You think world is unfair? Probably. However, the pathetic attempts to seek
high moral ground are futile. You have seen how One Laptop Per Child faired in
real life. You should also remember that there are tons and tons of _used_
computer equipment and especially mobile phones imported into Africa and other
poor countries every day. This used equipment is imported for money and put to
use immediately. Some of this technology is affecting how farmers in distant
African villages are managing their harvest sales, for example.

This is globalisation. It may sound humiliating (used clothes, used phones
etc) but it is wonderful, vibrant, living global economic organism which will
show some interesting emergent qualities in our lifetime.
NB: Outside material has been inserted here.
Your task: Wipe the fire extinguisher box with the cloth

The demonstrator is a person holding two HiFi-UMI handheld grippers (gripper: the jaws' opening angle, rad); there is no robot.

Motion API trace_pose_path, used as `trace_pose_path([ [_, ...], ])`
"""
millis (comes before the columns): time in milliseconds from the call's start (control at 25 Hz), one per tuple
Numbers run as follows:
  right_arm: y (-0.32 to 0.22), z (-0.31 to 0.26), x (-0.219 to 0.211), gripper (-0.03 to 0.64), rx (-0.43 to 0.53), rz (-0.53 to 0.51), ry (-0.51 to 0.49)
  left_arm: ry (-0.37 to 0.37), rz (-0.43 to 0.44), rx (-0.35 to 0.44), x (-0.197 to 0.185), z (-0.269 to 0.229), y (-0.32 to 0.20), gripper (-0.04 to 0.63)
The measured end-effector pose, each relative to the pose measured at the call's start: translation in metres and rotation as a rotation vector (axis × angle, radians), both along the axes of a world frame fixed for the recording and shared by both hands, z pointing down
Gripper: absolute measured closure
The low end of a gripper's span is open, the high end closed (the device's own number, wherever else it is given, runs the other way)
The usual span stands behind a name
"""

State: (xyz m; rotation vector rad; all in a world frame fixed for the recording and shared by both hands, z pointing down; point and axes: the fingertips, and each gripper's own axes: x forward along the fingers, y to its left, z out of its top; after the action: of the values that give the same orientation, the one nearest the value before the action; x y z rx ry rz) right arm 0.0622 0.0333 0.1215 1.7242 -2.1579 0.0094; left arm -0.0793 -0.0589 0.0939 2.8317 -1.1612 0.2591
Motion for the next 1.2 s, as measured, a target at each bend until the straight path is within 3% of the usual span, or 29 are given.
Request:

Who would imagine
South East Asia growing the way it does today?

You may see some surprises from Africa too. And no, it would be not because
some guilt-ridden guy has shown us, the masses, what to do. Some of the worst
damage to third world economies are done by Western donors.

So, basically, my advice to the author: stop preaching the need to change this
cruel world and go make something that people want to buy.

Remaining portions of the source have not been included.